I looked at her with absolute seriousness, but with a crooked smile.
"Me?!" she pointed to herself with her hoof, surprised.
"Exactly. I can't manage it myself through my clones, or I wouldn't be solving the problem of mental saturation. But, if I entrust that essence to you so you can control it in my place..." I smiled slyly. "You could direct my resources without my 'outer' self even realizing it. It would be like a video game for you. You're the only one with the capacity and affinity to handle something like that."
"Control... your power?" she repeated slowly, letting out a small, involuntarily perverted whinny.
"Hey! Not in that way... and if we're going to do something perverted, I want to be fully conscious of it!" I protested amusedly. "In essence, it would be like creating an avatar born of both of us. With that power, you would continue overseeing the larger campaigns and adventures while I live my life."
"Mmm... I think I could do that," she finally nodded, processing the magnitude of her new task.
"Great, because I want to start as soon as possible. Besides the issue of the immortal mentality, I discovered that the more powerful I am, the harder it is for me to obtain new skills. There seems to be a biological or mystical limitation: the last skill cost me facing a God, whereas at the beginning, I obtained them through simple daily achievements."
I stood pensively, reviewing my skill list. The frequency of new acquisitions had plummeted since I began strengthening myself at high speed; most were limited to improving what I already had. To evolve again, I first had to become "inferior" once more.
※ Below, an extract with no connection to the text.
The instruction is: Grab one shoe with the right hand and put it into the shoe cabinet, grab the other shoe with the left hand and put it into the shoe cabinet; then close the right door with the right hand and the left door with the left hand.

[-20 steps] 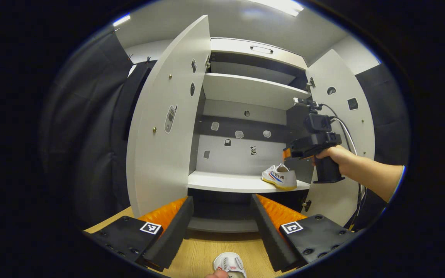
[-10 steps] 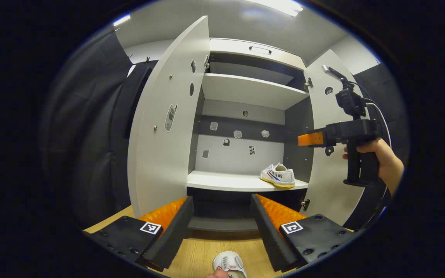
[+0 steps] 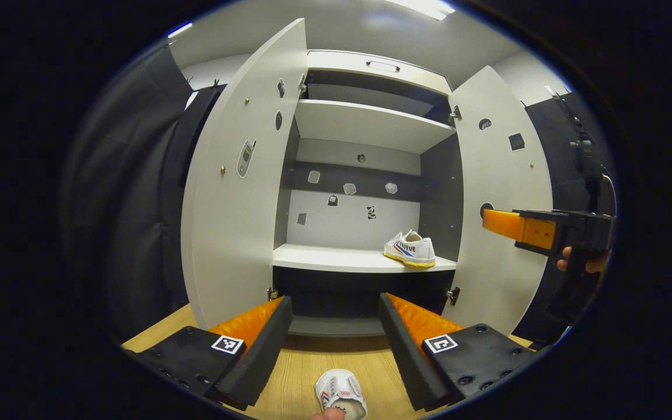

"Why do you seem so desperate for these new skills?" Elise asked, tilting her head in genuine confusion. "I've seen you create spells, and if you need anything else, I can grant you divine power myself."
"That's true, creating spells is a matter of technique... and upon reaching divinity you can manifest almost anything using divine power. But this is different," I shook my head. "My skills are the core of who I am. They are unique, strange pieces... some even show resistance to divine power. They are my essence. Though, ironically, they are also the origin of my asymmetrical growth; still, it's the only way to keep moving forward. At most, if it happens again, I'll repeat what we're about to do now."